> _TASK REQUIREMENTS_
In how many lines of the listing does the string "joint" appear? Give only the number.

::::

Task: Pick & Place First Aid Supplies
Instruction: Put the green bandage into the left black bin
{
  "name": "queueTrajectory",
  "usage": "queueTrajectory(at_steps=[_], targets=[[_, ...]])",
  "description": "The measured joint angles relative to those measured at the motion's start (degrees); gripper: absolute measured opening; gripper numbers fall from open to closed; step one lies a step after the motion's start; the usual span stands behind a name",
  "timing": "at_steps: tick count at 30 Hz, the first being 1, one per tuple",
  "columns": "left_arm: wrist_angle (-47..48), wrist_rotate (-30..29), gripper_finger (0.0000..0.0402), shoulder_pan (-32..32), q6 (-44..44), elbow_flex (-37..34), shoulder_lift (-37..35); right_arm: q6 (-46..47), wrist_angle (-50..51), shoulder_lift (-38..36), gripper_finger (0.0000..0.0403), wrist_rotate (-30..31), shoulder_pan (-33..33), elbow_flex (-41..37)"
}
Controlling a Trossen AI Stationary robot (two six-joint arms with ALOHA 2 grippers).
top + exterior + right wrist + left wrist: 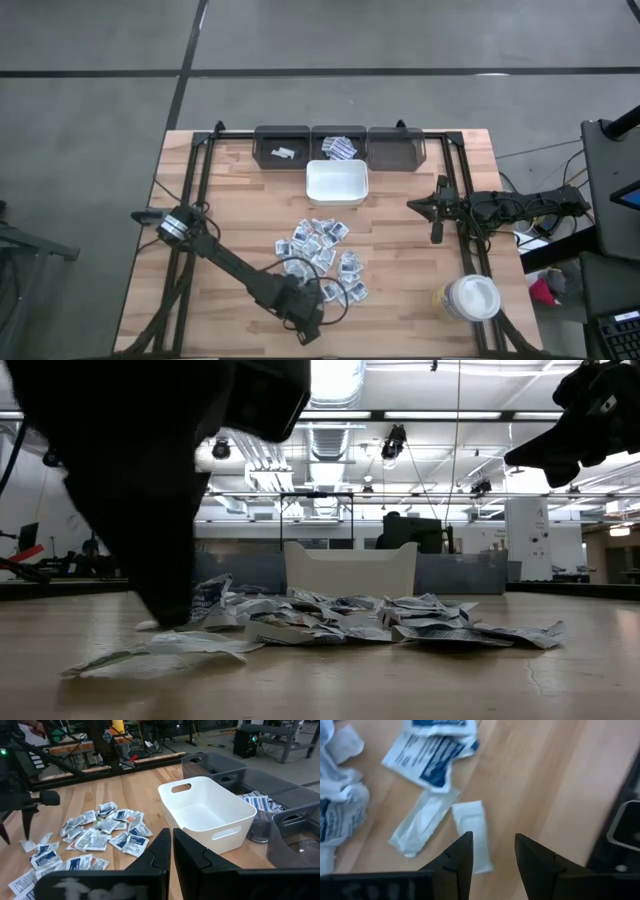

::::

> _ANSWER SPACE_
2